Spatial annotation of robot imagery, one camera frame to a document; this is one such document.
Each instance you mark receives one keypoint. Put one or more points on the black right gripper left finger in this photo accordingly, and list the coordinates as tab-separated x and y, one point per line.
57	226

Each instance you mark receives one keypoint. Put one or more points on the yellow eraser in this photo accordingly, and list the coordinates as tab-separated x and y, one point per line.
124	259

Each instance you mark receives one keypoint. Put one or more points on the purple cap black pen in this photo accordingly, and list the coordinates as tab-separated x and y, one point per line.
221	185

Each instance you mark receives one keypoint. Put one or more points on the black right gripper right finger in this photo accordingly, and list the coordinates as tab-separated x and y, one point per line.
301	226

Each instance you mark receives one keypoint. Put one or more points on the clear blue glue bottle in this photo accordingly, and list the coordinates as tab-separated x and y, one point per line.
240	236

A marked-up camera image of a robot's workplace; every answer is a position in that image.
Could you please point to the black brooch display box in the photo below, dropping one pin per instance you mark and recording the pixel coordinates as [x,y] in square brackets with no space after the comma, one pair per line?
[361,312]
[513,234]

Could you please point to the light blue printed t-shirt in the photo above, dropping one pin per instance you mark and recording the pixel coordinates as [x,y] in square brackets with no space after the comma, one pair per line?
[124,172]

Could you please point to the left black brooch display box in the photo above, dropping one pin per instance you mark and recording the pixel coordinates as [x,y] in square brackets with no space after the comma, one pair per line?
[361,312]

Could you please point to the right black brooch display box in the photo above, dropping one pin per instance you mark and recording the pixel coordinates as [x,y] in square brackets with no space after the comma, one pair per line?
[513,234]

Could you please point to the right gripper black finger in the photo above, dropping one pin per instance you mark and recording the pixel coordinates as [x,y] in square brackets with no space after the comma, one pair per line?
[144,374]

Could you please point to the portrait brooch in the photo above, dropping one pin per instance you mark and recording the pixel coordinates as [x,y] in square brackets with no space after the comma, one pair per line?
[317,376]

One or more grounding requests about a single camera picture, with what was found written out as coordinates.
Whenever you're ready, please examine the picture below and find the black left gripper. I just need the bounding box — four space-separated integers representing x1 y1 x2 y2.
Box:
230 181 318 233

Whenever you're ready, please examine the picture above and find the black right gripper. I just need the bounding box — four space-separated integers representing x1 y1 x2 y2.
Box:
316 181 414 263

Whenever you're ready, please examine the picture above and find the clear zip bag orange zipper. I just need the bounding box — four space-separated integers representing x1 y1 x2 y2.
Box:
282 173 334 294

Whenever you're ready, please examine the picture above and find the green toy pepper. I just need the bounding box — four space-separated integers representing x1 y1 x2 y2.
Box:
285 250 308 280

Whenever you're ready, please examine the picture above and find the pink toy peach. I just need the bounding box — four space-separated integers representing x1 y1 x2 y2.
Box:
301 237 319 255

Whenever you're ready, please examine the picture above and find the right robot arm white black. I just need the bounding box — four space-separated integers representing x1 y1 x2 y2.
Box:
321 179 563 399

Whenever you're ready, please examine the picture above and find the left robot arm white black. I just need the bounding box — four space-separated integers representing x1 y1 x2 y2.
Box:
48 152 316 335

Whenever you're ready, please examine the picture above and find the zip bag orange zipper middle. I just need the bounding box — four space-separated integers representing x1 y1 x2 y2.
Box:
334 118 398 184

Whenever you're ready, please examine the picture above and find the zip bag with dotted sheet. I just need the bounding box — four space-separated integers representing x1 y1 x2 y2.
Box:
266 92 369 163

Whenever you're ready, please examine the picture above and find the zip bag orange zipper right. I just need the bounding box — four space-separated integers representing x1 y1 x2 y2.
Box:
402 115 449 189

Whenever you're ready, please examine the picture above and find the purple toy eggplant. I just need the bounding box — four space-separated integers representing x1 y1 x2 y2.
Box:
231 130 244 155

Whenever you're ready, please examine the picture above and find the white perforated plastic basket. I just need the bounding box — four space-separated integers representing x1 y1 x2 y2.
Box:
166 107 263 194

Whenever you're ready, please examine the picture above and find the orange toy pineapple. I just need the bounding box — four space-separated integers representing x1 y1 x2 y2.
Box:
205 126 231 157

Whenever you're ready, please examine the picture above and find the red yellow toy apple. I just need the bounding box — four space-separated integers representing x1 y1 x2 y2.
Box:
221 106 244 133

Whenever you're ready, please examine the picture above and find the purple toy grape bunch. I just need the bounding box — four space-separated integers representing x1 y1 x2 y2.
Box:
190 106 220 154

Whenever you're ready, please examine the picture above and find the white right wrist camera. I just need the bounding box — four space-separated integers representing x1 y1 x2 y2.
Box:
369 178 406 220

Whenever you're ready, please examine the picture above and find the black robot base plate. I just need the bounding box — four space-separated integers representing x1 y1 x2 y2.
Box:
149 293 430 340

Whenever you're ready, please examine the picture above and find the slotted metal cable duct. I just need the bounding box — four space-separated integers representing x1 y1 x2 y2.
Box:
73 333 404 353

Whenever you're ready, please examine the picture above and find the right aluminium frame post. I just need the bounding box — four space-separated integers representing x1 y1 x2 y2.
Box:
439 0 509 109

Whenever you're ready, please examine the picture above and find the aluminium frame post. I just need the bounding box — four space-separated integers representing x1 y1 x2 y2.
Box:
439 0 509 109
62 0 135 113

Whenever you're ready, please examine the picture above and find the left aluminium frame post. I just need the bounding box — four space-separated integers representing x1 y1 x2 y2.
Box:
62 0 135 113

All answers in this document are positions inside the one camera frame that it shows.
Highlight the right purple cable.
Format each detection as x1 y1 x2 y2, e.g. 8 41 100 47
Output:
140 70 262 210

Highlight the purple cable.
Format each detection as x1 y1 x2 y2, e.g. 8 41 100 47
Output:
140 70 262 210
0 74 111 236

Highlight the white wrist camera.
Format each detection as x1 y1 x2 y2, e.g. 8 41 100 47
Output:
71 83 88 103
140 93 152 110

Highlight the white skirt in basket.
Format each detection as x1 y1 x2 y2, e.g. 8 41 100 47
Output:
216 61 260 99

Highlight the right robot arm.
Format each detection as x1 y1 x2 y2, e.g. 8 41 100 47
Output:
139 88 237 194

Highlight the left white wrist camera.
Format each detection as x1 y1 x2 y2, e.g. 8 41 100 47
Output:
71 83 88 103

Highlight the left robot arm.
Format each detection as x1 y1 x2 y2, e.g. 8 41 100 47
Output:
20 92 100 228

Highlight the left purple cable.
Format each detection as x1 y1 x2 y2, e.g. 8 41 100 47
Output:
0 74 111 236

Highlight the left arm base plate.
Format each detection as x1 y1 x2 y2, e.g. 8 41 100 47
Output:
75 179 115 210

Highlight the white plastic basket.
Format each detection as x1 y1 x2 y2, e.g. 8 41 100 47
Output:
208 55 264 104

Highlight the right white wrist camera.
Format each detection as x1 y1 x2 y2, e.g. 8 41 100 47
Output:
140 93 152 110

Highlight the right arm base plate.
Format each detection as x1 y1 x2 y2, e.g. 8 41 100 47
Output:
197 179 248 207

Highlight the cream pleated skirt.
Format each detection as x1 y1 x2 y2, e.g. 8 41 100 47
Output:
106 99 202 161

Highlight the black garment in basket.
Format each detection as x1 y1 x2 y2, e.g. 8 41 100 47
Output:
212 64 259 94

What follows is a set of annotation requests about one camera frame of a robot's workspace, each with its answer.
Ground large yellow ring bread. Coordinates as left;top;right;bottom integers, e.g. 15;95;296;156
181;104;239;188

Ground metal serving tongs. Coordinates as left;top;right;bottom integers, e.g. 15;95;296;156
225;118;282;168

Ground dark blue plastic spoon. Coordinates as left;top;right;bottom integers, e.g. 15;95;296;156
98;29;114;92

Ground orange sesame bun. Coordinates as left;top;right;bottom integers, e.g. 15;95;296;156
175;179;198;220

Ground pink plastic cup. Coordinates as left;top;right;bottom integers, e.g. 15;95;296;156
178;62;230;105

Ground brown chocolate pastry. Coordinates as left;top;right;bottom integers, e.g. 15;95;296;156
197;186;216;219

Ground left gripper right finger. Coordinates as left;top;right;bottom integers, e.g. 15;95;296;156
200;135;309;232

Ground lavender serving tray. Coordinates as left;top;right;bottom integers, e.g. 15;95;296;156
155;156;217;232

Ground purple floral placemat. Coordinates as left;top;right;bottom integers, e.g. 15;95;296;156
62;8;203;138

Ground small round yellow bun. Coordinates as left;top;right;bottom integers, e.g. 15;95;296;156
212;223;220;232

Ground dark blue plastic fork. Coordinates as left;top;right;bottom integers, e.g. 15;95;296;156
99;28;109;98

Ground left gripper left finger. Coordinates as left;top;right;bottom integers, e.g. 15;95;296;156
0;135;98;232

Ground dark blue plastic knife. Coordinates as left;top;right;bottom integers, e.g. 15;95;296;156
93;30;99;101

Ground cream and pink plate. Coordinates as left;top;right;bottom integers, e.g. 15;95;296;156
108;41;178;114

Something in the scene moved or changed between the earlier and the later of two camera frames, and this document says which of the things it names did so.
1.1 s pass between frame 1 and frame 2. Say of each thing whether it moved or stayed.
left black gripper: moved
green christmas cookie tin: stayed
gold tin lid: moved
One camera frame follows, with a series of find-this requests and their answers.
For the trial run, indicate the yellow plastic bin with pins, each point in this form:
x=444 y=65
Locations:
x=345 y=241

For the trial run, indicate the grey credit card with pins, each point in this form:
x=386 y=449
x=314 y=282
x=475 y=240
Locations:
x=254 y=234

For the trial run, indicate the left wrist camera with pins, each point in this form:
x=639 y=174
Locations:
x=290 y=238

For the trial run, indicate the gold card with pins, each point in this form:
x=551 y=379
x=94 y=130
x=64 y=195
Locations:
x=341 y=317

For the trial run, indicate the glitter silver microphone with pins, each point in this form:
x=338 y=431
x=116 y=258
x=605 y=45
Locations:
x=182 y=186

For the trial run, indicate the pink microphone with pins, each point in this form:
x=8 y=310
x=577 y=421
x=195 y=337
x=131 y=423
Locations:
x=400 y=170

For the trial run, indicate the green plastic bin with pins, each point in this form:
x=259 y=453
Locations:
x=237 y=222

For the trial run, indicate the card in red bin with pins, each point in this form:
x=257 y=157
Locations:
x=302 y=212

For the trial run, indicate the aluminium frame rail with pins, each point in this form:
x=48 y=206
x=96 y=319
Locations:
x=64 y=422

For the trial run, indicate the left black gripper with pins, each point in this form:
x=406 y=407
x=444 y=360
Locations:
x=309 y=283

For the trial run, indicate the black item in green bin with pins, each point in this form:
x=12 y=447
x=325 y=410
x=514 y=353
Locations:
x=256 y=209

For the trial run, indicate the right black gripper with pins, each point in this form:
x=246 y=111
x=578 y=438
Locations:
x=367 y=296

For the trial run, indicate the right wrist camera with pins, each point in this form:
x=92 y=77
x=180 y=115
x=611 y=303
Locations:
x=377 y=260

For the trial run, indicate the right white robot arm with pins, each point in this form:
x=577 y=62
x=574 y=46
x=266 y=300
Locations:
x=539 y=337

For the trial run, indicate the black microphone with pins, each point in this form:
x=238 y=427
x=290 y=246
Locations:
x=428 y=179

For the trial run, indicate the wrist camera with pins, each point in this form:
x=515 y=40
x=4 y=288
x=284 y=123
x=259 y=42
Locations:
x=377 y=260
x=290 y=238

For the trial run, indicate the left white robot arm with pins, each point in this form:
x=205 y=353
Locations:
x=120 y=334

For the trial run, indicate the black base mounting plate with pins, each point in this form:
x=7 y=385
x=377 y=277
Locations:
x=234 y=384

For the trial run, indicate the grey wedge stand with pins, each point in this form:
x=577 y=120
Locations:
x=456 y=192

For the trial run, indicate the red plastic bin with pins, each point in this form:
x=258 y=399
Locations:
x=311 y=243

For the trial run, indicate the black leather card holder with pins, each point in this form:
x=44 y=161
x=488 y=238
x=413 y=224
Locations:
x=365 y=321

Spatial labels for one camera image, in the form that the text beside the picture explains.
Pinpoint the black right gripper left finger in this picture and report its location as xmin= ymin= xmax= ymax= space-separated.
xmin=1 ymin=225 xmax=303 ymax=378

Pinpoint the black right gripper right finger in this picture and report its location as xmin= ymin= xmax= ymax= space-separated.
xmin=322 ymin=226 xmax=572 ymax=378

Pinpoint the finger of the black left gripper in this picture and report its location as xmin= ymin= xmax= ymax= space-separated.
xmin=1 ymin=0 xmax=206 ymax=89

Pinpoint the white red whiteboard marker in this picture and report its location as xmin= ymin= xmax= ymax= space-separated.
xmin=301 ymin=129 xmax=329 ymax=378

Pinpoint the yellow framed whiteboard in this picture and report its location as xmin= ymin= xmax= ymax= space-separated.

*-*-*

Search the preceding listing for "microphone" and extract every line where it is found.

For the trial run, indicate the glitter silver microphone with pins, each point in this form:
For the trial run, indicate the pink microphone with pins, each point in this form:
For the trial run, indicate the black microphone with pins, each point in this form:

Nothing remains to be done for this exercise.